In truth, I mentally pole-vault this because I find the Resurrection of the Dead frightening and incomprehensible. But in this season of Advent there is nowhere to hide. Behind the joyful invitation to welcome the Christ-child we are confronted with gospels warning week after week that it’s also the second coming of Jesus we are waiting for.
It’s not just the Last Judgement that I’m baulking at but the thought of rising among billions of bodies, naked and plastered against each other in a sweltering cacophony of fear, saved and damned alike. The great Renaissance frescoes show what it might look like, but not how it will feel or smell!
The consubstantiality of the created exists within time and space — my home ground. I am comfortable leaving the spiritual stuff to the realm of mystery, but our resurrection entangles the two. The incarnation in reverse. Jesus became human without relinquishing His divinity. On the last day we will become eternal without relinquishing our flesh. If I have to avoid thinking about the impossibility of shared chemical components being simultaneously utilised on the Day of Judgement, is this really my credo? But then I can’t compute how the universe has emerged from a single atom, invisible to the human eye.
The great frescoes of the Last Judgement repel rather than scare me. The very acts of human judgement which Christ forbade. Prophesying the fall of the mighty or lingering on the more salacious aspects of sin like a medieval version of the Sunday Sport. I suspect they engendered as much self-righteousness as fear in those who hadn’t participated in great excess. The wrath of God they portray has no place in the soteriology of those who focus exclusively on His mercy, but the gospels are uncomfortably uncompromising about this. The rejoicing in Heaven is about reformed sinners.
Those who unrepentantly hurt others will not be at the party. In fact the concept of mercy is meaningless outside the theatre of sin and punishment, and we all know sin. This distortion of our human and spiritual potential is the object of God’s wrath. How could it be otherwise? But we struggle with the tension between mercy and justice.

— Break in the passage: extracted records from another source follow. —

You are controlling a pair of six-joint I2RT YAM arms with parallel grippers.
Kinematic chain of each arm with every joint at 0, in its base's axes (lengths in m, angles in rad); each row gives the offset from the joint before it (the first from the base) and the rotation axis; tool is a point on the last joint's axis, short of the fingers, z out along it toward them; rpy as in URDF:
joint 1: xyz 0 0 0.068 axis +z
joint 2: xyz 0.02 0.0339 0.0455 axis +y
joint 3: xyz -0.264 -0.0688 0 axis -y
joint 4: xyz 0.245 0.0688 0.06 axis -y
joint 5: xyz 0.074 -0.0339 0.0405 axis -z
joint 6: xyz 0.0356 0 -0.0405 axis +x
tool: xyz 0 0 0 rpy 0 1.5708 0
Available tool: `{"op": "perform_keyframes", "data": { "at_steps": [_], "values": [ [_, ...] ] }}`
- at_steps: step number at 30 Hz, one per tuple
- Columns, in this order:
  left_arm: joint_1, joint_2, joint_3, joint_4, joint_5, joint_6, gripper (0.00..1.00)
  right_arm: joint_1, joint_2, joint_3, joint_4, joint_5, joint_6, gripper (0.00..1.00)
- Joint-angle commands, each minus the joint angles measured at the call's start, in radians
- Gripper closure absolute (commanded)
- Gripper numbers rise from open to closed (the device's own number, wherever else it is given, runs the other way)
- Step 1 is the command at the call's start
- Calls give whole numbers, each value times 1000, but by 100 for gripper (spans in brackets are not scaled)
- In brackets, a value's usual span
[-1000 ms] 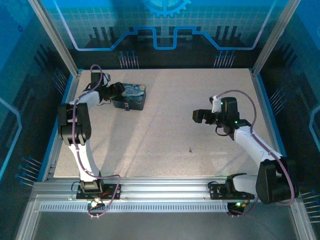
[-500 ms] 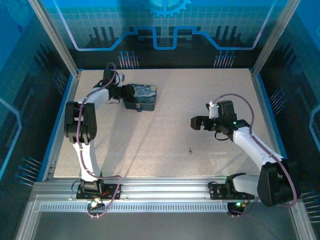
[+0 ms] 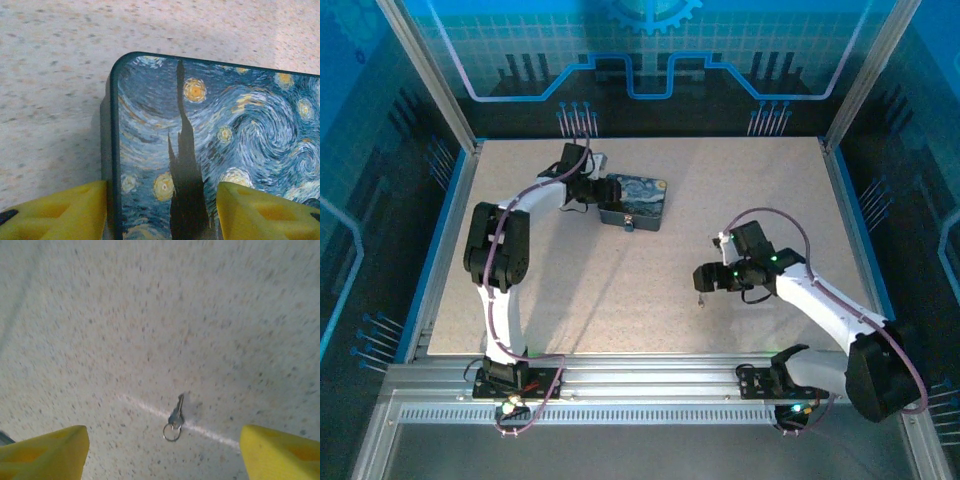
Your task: Unlock the padlock with the key
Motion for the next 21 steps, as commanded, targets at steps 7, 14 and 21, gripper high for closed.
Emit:
{"op": "perform_keyframes", "data": {
  "at_steps": [7,14,21],
  "values": [
    [-86,63,88,-32,53,72,36,115,77,-42,-22,38,106,37],
    [-91,-2,66,-5,46,50,27,178,156,6,-57,137,112,46],
    [-90,-169,-83,82,-54,21,14,216,239,47,-42,153,112,54]
  ]
}}
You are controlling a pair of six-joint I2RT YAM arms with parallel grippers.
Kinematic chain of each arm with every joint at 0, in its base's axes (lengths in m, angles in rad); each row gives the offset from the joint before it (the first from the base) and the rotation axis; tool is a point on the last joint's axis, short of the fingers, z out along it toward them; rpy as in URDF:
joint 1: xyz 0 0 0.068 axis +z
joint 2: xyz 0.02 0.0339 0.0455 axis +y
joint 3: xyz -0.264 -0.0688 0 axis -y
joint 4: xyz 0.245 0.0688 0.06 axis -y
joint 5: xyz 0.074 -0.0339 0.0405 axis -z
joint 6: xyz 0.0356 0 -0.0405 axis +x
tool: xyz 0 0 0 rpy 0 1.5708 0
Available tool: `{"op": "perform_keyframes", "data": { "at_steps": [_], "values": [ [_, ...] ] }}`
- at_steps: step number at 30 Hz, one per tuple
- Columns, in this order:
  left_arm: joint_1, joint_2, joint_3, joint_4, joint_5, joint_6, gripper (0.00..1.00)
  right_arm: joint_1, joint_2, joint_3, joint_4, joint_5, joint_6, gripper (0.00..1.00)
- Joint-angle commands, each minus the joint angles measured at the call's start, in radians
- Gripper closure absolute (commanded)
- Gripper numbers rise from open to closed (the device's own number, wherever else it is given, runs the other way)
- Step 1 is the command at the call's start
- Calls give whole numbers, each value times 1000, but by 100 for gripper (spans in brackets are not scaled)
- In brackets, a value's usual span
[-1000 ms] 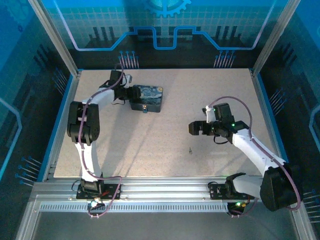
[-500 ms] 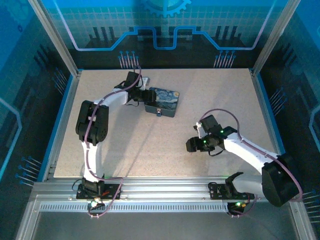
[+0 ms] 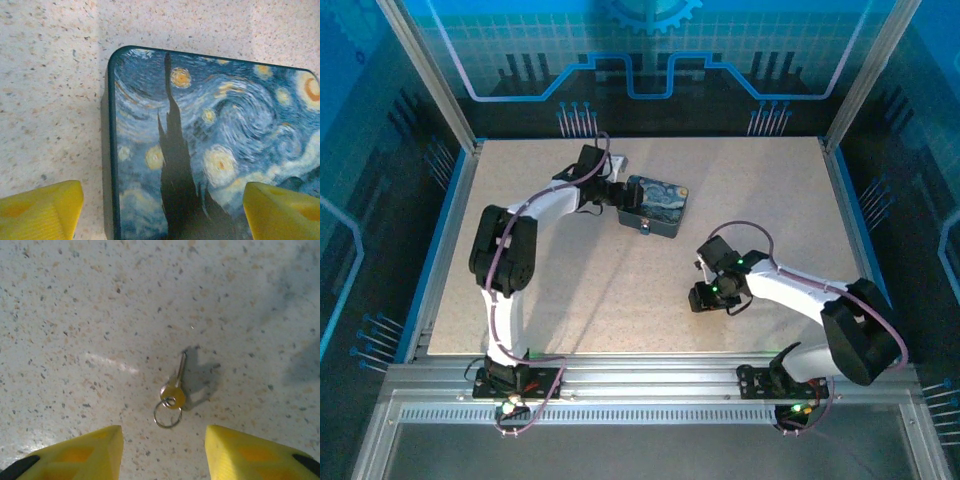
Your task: Unlock the padlock with the key
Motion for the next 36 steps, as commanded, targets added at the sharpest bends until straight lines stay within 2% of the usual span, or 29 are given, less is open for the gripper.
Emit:
{"op": "perform_keyframes", "data": {
  "at_steps": [1,10,25,36],
  "values": [
    [2,-144,-79,62,-59,-26,14,27,40,38,-9,27,12,56],
    [2,-338,-270,144,-80,-92,14,54,123,81,-38,64,12,68],
    [-1,-451,-348,150,-68,-119,14,60,135,77,-54,124,12,90],
    [-17,-572,-475,158,-22,-206,15,49,93,73,-46,140,-21,100]
  ]
}}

Those melodramatic judgement frescoes with their refined individual tortures owe more to Ovid than the teaching of Christ laid out in Matthew 25: “I was hungry, thirsty, a stranger, naked, sick or imprisoned, and you ignored me, averted your eyes, shrugged helplessly.” No amount of cinnabar, gold leaf or ultramarine can make that look sexy.
Perhaps that knowledge will be the worst punishment. No grand gestures were needed for salvation — just a steady drip of empathy and kindness. No terrible debauchery required for exclusion — just a comfortable indifference to those in need, shored up by a bit of casuistry. So the shepherd will separate the flock but He doesn’t tell us in what ratio. How fearful should we be?

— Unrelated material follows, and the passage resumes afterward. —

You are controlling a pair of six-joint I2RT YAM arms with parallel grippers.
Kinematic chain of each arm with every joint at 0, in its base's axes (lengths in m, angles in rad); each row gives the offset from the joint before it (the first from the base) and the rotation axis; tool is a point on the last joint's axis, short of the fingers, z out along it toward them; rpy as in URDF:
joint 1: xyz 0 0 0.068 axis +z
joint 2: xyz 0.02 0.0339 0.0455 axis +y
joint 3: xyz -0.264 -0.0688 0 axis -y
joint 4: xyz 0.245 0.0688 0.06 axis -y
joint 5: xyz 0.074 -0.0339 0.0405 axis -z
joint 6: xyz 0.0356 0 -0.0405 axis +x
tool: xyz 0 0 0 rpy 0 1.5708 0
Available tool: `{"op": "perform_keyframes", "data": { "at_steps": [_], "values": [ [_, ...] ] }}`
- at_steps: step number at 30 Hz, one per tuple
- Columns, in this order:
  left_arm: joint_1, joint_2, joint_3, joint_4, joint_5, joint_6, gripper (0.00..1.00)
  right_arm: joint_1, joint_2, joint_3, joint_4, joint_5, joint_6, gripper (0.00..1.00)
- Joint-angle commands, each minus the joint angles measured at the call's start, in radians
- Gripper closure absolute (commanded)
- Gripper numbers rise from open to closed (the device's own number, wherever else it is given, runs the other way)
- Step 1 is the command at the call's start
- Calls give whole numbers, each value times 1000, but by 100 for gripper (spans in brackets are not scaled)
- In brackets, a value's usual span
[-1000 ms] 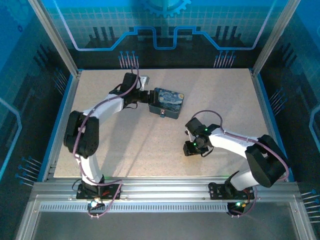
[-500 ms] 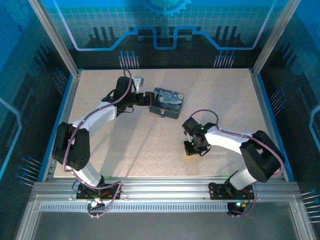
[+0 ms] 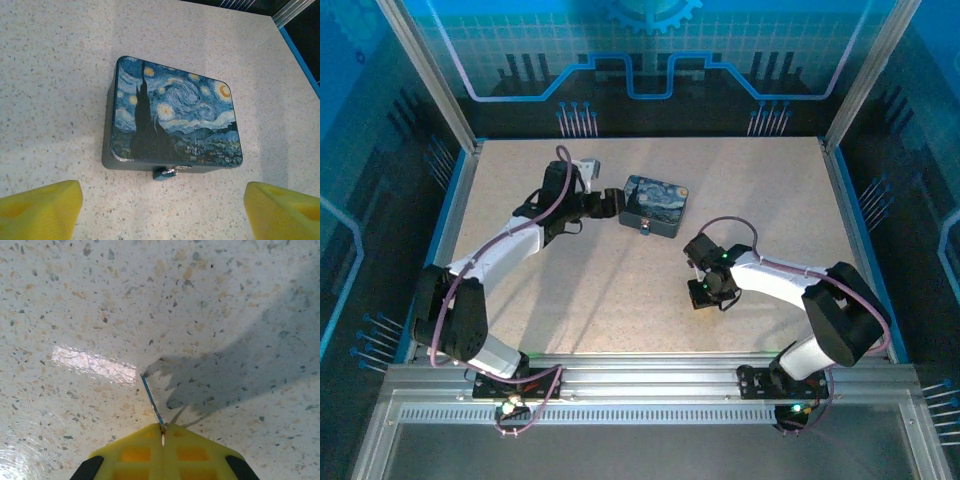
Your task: Unlock the padlock with the key
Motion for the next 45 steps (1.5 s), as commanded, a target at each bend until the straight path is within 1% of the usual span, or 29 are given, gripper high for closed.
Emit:
{"op": "perform_keyframes", "data": {
  "at_steps": [1,4,7,11,14,17,20,24,28,31,34,38,43,45],
  "values": [
    [-8,-68,-61,17,53,-84,15,-4,-31,-12,-8,24,-26,100],
    [-13,-104,-124,72,113,-199,15,-22,-74,-24,33,12,-52,100],
    [-31,-125,-185,146,168,-320,16,-48,-130,-42,106,-43,-85,100],
    [-82,-133,-243,257,203,-445,17,-92,-203,-68,230,-165,-116,100],
    [-138,-124,-272,367,209,-526,18,-129,-256,-87,359,-282,-100,100],
    [-189,-99,-280,479,215,-580,20,-156,-289,-100,498,-387,-46,100],
    [-232,-67,-269,553,225,-603,23,-168,-299,-103,608,-469,13,100],
    [-273,-35,-266,628,221,-621,28,-174,-293,-98,696,-518,94,100],
    [-291,-10,-261,651,219,-627,33,-180,-271,-106,774,-562,172,100],
    [-291,3,-260,655,217,-626,40,-179,-265,-111,803,-578,199,100],
    [-294,11,-256,657,219,-628,50,-179,-264,-115,805,-583,206,100],
    [-294,14,-258,665,214,-628,67,-179,-259,-116,797,-589,205,100],
    [-294,7,-255,653,212,-619,92,-185,-259,-126,805,-596,211,100],
    [-294,2,-254,647,212,-612,100,-199,-259,-133,819,-615,215,97]
  ]
}}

The hill that Jesus chose to die on was the hill of outrageous mercy. It wasn’t his niceness that aroused fear and anger in his enemies. It was his embrace of those who had always represented real danger to Jewish survival. Samaritans whose apostasy diluted the purity of the Covenant. Adulterous women undermining the sanctity of the home and table where their faith had been preserved and passed on through exile and persecution. Those who colluded with the unclean invaders. Lepers, blind, and lame, who had clearly been marked out for punishment by God. No wonder his radical inclusion looked like the work of Beelzebub.
Jesus said, “Come in” to all who had been excluded to preserve the integrity of the chosen. We can’t hear how shocking this was unless we replace their transgressions with the most unacceptable of our own era. The mighty Judge of the Last Day — not blind and not interested in weights and measures — is the one who keeps trying to keep the door open. This is what the doctrine of the Incarnation with its thirst, blisters, nettle stings, weeping, bleeding, terror, betrayal and death attests to. He did it all to save sinners, not to condemn them. He didn’t go through all that to fail. He is almighty. The hill of outrageous mercy is the beacon of outrageous hope.
As we draw to the end of this Jubilee year, we do not come to the end of hope. Hope goes on till the day when we break out of the senselessness of death and burst back into the light. All the tricky, sticky stuff we leave to Him.